=== Begin Enclosure ===

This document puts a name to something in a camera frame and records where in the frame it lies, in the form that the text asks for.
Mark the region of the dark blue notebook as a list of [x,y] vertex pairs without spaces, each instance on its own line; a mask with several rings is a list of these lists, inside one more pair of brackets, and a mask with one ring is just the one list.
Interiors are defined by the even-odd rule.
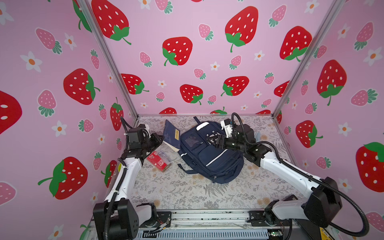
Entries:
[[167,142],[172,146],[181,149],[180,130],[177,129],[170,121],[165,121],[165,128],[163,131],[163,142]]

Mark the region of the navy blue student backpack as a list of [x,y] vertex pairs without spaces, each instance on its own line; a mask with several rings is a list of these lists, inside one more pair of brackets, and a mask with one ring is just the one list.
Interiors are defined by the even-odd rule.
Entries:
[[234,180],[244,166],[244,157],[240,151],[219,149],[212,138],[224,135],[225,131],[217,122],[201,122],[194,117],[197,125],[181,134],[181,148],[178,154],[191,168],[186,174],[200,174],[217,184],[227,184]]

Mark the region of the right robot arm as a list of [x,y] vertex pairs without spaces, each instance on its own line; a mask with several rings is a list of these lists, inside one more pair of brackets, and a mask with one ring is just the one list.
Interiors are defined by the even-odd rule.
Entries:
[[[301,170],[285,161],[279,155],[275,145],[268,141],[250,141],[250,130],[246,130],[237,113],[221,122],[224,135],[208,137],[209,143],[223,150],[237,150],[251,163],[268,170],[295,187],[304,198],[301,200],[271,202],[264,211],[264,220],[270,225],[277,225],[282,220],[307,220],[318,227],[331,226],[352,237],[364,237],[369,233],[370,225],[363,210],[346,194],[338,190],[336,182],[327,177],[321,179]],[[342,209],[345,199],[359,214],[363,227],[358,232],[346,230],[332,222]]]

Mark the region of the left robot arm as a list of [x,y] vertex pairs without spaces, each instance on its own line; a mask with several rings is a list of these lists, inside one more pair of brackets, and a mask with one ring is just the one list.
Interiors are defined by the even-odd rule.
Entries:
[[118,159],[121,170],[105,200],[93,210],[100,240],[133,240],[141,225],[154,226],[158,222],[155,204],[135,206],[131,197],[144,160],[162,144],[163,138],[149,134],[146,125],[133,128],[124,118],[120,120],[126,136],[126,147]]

=== End Enclosure ===
=== Begin Enclosure ===

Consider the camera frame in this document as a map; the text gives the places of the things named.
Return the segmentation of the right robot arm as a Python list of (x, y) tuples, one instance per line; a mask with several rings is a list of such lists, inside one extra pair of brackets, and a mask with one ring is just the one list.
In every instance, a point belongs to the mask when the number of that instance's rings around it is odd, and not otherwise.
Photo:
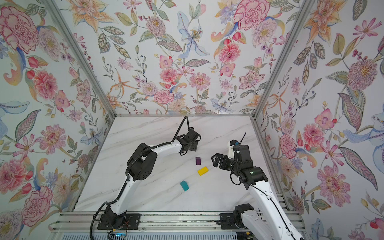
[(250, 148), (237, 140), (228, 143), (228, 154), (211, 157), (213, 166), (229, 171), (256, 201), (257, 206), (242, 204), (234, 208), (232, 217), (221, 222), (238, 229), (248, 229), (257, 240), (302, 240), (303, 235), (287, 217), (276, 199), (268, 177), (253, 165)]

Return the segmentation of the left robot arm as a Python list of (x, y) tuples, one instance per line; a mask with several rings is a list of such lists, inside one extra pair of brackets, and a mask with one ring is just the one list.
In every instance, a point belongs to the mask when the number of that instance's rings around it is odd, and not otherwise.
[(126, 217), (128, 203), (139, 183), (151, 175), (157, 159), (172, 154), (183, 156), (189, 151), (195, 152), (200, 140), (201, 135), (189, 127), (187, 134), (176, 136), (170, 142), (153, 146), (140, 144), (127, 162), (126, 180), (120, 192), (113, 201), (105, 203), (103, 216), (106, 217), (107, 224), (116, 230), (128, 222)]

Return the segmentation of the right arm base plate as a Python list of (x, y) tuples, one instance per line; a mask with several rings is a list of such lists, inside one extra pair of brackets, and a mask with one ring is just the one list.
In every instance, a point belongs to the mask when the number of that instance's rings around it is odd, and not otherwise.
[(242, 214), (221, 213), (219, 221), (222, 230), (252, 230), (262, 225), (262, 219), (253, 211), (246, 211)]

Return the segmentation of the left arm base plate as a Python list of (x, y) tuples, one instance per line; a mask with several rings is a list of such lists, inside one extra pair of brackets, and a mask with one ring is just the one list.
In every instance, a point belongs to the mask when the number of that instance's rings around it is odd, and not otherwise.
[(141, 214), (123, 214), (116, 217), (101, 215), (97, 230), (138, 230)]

=== End Enclosure ===

What lines in the entries above hold "camera"? Copy every one.

This document puts a name to something in a camera frame and records where in the frame it lies, in the form that the text asks for.
Consider the camera frame in this document as a map; the text gives the places of the things named.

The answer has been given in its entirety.